Please copy the leading lines of the entries below exactly, concluding with the line in which "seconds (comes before" occurs.

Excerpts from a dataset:
---

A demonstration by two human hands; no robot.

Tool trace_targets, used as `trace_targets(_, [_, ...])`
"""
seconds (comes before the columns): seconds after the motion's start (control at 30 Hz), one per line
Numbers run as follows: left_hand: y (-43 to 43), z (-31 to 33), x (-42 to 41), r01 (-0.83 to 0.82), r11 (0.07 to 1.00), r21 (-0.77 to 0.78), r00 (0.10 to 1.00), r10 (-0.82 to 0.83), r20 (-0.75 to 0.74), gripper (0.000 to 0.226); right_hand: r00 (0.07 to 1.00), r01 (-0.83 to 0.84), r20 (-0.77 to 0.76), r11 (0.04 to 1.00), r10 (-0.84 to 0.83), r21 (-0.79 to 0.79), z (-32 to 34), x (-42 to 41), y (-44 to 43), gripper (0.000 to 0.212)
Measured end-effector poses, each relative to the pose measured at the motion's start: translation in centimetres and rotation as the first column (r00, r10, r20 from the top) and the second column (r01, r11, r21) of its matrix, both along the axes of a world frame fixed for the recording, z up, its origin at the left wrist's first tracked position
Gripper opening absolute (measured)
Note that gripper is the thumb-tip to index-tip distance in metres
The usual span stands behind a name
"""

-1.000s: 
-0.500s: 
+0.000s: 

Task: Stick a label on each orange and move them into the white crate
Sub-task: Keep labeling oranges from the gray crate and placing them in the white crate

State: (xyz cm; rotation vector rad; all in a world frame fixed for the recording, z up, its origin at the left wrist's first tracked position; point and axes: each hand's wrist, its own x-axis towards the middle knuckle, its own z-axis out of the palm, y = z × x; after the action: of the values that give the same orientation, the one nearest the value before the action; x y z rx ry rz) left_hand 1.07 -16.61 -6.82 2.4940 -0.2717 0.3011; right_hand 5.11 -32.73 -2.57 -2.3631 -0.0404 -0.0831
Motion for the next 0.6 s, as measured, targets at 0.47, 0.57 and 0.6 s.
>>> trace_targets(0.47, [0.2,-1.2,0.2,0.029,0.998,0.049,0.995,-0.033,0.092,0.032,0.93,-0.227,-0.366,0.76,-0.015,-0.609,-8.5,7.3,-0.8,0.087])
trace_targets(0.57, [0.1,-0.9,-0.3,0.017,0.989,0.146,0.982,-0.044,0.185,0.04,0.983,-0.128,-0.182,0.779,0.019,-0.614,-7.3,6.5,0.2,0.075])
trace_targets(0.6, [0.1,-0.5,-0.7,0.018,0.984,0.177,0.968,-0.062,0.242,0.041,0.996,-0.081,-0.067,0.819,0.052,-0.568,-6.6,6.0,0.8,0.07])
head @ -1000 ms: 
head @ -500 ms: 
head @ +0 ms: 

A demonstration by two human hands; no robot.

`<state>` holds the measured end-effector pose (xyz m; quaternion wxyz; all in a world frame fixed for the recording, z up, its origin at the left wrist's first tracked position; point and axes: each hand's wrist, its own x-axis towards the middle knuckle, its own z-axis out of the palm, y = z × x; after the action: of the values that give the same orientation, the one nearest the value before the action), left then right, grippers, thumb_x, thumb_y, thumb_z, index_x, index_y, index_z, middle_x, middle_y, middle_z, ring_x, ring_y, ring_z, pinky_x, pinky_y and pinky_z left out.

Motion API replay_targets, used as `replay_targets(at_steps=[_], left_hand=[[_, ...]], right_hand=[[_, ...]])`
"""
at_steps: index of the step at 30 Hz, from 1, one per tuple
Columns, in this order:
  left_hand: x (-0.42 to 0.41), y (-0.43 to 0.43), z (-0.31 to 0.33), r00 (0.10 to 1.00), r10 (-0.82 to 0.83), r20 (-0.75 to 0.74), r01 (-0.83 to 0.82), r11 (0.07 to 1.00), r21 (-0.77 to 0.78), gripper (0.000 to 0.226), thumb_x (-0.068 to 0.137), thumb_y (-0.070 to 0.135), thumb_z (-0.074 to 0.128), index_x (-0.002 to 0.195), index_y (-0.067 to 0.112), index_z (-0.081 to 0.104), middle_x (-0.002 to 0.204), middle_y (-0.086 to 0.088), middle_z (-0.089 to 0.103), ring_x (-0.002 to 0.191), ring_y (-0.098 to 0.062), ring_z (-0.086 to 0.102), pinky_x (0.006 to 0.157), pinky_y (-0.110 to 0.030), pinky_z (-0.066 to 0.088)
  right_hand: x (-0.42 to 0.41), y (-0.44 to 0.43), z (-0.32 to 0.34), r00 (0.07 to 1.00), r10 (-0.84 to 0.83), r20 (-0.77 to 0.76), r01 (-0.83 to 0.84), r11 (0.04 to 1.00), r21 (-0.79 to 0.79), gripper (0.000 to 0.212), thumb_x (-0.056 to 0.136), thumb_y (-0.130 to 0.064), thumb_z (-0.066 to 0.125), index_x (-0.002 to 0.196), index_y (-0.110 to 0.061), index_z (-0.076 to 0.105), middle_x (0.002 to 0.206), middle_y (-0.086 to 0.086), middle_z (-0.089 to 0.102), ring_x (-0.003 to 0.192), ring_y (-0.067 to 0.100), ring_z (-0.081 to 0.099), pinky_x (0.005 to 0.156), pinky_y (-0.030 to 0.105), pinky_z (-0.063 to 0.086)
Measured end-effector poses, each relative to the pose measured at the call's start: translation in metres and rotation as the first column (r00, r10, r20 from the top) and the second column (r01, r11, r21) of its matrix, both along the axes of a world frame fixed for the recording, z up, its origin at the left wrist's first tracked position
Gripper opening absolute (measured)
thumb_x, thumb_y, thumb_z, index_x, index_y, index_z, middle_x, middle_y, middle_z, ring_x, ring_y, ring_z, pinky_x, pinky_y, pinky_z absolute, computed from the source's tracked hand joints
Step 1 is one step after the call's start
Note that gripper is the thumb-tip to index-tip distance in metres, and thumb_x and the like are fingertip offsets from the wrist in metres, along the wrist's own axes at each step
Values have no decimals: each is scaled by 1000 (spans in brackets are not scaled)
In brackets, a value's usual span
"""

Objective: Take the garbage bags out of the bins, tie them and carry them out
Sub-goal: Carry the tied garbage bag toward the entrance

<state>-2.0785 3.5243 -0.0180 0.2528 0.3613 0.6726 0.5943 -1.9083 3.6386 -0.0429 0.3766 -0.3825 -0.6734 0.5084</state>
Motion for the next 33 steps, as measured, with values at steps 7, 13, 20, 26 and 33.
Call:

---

Your solution:
A demonstration by two human hands; no robot.

Tool trace_targets, used as `trace_targets(_, [_, ...])`
"""
seconds (comes before the columns): seconds after the motion's start (control at 30 Hz), one per line

The exercise requires no further answer.